The Fallacy of IBM's Power6
By dcb on Jan 14, 2005
IBM is leaking FUD about its processors again. The Power5+, it is said, will be released later this year, ramping to 3GHz. The Power6, according to a "leaked" non-disclosure preso discussed by TheRegister, will sport "very large frequency enhancements". At the end of another news.com article, IBM suggests the Power6 will run at an "ultra-high frequency".
In engineering terms, those kinds of phrases generally imply at least an "order of magnitude" type of increase. That's [3GHz \* 10\^1], or an increase to 30GHz! But let's view this thru a marketing lens and say IBM is only talking about a "binary" order of magnitude [3GHz \* 2\^1]. That still puts the chip at 6GHz.
And therein lies part of the problem. First, even Intel can't get past 4GHz. In an embarrassing admission, they pulled their plans for a 4GHz Pentium and will concentrate their massive brain trust of chip designers on more intelligent ways to achieve increasing performance. More on that in a minute. Now I know IBM has some pretty impressive semiconductor fab processes and fabrication process engineers. But getting acceptable yields from a 12" wafer with 1/2 billion transistor chips at 6GHz and a 65nm fab process is pure rocket science. They can probably do it, at great shareholder expense. But even if that rocket leaves the atmosphere, they are still aiming in the wrong direction. As Sun, and now Intel, have figured out, modern apps and the realities of DRAM performance (even with large caches) render "ultra-high" clock rates impotent.
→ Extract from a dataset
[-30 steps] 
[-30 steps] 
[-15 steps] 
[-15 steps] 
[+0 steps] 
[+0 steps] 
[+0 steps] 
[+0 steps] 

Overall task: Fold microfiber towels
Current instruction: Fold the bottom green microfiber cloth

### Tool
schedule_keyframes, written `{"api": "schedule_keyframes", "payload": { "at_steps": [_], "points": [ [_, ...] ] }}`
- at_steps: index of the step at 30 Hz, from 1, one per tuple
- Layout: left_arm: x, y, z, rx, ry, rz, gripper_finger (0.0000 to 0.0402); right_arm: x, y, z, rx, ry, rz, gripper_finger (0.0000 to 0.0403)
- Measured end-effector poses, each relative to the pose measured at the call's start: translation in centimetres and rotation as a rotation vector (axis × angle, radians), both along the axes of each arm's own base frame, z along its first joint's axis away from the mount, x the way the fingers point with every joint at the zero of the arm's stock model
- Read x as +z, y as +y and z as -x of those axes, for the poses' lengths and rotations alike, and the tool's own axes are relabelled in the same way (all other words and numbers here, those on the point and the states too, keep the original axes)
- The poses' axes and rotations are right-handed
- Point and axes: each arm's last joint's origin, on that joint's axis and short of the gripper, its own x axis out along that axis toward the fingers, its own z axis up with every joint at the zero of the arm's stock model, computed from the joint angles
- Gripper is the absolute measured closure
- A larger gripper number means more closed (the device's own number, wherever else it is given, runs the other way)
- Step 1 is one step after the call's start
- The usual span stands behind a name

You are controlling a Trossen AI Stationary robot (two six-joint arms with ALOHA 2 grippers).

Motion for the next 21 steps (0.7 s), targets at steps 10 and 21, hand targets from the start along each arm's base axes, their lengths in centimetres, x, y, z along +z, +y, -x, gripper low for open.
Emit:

I've also got to hand it to IBM's chip designers...Here is an interesting technical overview of the z990 (MainFrame) CPU. The Power6 is targeted as the replacement for the z990, so it'll have to meet the z990 feature bar. The Power6 is rumored to be a common chip for their M/F zSeries and Unix pSeries platforms... (but they've been talking about a common chip for 10 years now, according to Gartner). Here is an excerpt of the z990 description:
"These include millicode, which is the vertical microcode that executes on the processor, and the recovery unit (R-unit), which holds the complete microarchitected state of the processor and is checkpointed after each instruction. If a hardware error is detected, the R-unit is then used to restore the checkpointed state and execute the error-recovery algorithm. Additionally, the z990 processor, like its predecessors, completely duplicates several major functional units for error-detection purposes and uses other error-detection techniques (parity, local duplication, illegal state checking, etc.) in the remainder of the processor to maintain state-of-the-art RAS characteristics. It also contains several mechanisms for completely transferring the microarchitected state to a spare processor in the system in the event of a catastrophic failure if it determines that it can no longer continue operating."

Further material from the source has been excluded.